With "active baking" yeast:
Dissolve the yeast with 1 1/2 tsp sugar in 250ml warm water, cover with clingfilm and leave to reconstitute for 10-15 mins. Mix the wholemeal flour, wheatgerm, salt and some of the plain flour. Melt the margarine and grease the tins. Heat the rest of the water to body temperature, add to the reconstituted yeast and pour into the flour mixture with the margarine. Work the dough for about 10 minutes, then add flour until it leaves the bowl.

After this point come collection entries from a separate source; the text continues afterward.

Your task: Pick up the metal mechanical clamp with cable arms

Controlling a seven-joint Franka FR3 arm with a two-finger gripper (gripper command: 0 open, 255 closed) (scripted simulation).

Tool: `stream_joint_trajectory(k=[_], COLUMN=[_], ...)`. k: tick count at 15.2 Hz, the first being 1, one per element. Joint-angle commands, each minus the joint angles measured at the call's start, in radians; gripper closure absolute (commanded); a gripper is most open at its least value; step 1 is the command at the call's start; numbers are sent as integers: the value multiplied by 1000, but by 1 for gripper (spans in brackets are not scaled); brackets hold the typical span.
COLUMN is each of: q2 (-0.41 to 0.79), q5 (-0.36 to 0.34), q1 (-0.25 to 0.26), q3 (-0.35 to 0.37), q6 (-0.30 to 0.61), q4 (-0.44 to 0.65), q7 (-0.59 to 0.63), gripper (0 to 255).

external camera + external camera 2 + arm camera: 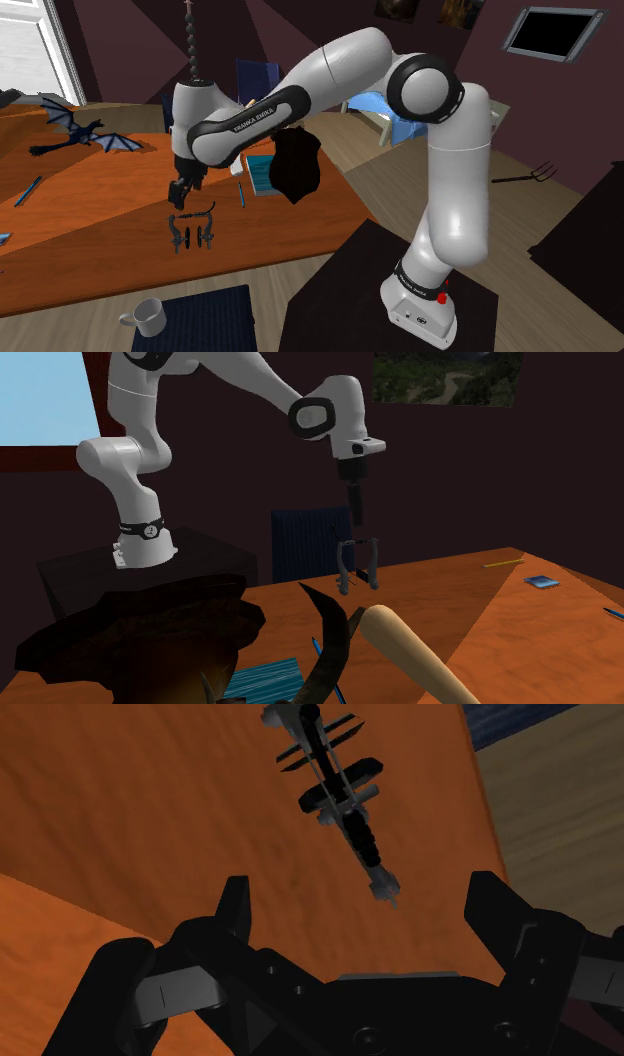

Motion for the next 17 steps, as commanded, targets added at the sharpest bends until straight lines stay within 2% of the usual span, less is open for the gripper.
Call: stream_joint_trajectory(k=[1,4,13,14,17], q2=[76,166,225,225,224], q5=[-28,-58,-76,-76,-76], q1=[25,57,66,66,66], q3=[-1,-4,-18,-18,-18], q6=[2,1,73,75,75], q4=[76,167,154,151,151], q7=[0,-5,8,8,8], gripper=[0,0,0,255,255])
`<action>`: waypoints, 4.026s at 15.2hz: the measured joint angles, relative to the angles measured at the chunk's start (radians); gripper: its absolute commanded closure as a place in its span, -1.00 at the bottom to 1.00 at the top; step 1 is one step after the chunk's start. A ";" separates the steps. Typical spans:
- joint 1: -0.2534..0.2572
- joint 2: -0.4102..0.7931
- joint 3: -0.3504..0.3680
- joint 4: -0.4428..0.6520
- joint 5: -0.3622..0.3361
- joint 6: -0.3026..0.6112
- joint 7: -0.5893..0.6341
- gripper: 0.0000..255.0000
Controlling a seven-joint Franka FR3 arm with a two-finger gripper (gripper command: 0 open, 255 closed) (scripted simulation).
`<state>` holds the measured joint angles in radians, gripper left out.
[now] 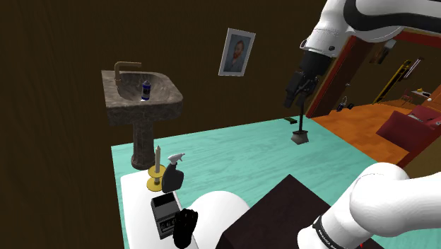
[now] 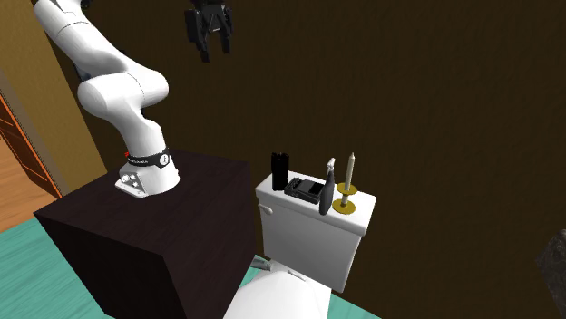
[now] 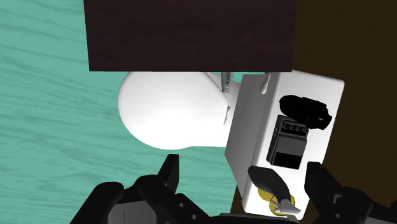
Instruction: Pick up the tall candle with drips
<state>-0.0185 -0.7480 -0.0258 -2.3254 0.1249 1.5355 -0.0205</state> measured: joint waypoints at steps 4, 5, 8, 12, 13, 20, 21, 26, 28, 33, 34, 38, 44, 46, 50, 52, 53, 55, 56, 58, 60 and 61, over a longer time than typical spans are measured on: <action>0.018 0.024 0.033 -0.037 0.011 0.057 0.006 -1.00; 0.025 0.029 0.043 -0.050 0.013 0.074 0.006 -1.00; 0.053 0.090 0.093 -0.084 0.030 0.164 0.018 -1.00; 0.087 0.160 0.154 -0.123 0.044 0.268 0.031 -1.00; 0.094 0.186 0.167 -0.132 0.045 0.300 0.031 -1.00; 0.148 0.362 0.279 -0.158 0.048 0.490 0.073 -1.00; 0.152 0.392 0.292 -0.154 0.042 0.514 0.078 -1.00; 0.172 0.573 0.359 -0.131 -0.007 0.653 0.119 -1.00; 0.182 0.649 0.385 -0.111 -0.039 0.701 0.149 -1.00; 0.218 0.845 0.425 -0.037 -0.153 0.789 0.240 -1.00; 0.228 0.879 0.428 -0.026 -0.177 0.805 0.258 -1.00; 0.282 1.043 0.418 0.051 -0.290 0.856 0.333 -1.00; 0.379 1.236 0.383 0.156 -0.410 0.901 0.417 -1.00; 0.386 1.263 0.371 0.161 -0.426 0.921 0.424 -1.00; 0.401 1.313 0.351 0.175 -0.450 0.955 0.440 -1.00; 0.404 1.321 0.348 0.178 -0.454 0.960 0.442 1.00; 0.404 1.322 0.347 0.177 -0.455 0.961 0.443 1.00; 0.404 1.322 0.347 0.177 -0.455 0.963 0.443 1.00; 0.404 1.322 0.347 0.177 -0.455 0.963 0.443 1.00; 0.404 1.321 0.347 0.176 -0.455 0.964 0.443 1.00; 0.404 1.321 0.347 0.175 -0.455 0.964 0.444 1.00; 0.404 1.320 0.347 0.175 -0.455 0.964 0.444 1.00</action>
<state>0.3854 0.5722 0.3211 -2.1507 -0.3305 2.4999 0.4230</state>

Let the dough raise for 60-90 minutes, then shape it into loaves and let it raise for another 20-30 minutes in the tins. Bake for an hour in a preheated oven at 175 C.

Makes 3 big (2lb) loaves.

Additions and variations

Variation 1: Sunflower and sesame seed

This is my favourite variation - it is very tasty and it seldom goes wrong. Add 3-4 tbsp sesame seed and 3 tbsp sunflower seed to the flour. You can also add 1 - 1 1/2 tbsp blue poppy seed, which makes the bread much lighter (more airy).

Variation 2: Rye and aniseed

Replace some of the wholemeal flour with 3-400g rye flour, and add 3 tsp aniseed. You can vary the amount of wholemeal and rye flour to make for a darker, heavier bread; I find that up to 65-70% wholemeal+rye may work out well, depending on what kind of yeast I have.

Variation 3: Rye and syrup

Replace some of the wholemeal flour with rye flour as above. Add 2 tbsp heated golden syrup. This makes a very heavy (compact) brown bread. Be sure to have enough yeast, preferably fresh, or else the bread will not raise properly!

Variation 4: Wholewheat

Soak 2-3 dl whole wheat in half of the water overnight. Use slightly less wholemeal flour to make sure the bread raises properly. It is essential that you use fresh yeast for this bread.

Comments

If you have fresh yeast, that is by far preferable to any other kind of yeast. You can be sure that the bread raises well, even more than you had anticipated. And the taste is superior to dry or "active baking" yeast. Dry yeast sachets will never give a fully satisfactory result, and with the heavier variations, you run the risk of your bread not raising at all.

I usually make portions of 1/2 or 2/3 of the one given above. However, I use the same amount of salt (1 tbsp) even with the reduced portions. A 2/3 portion usually covers my own consumption for about a week.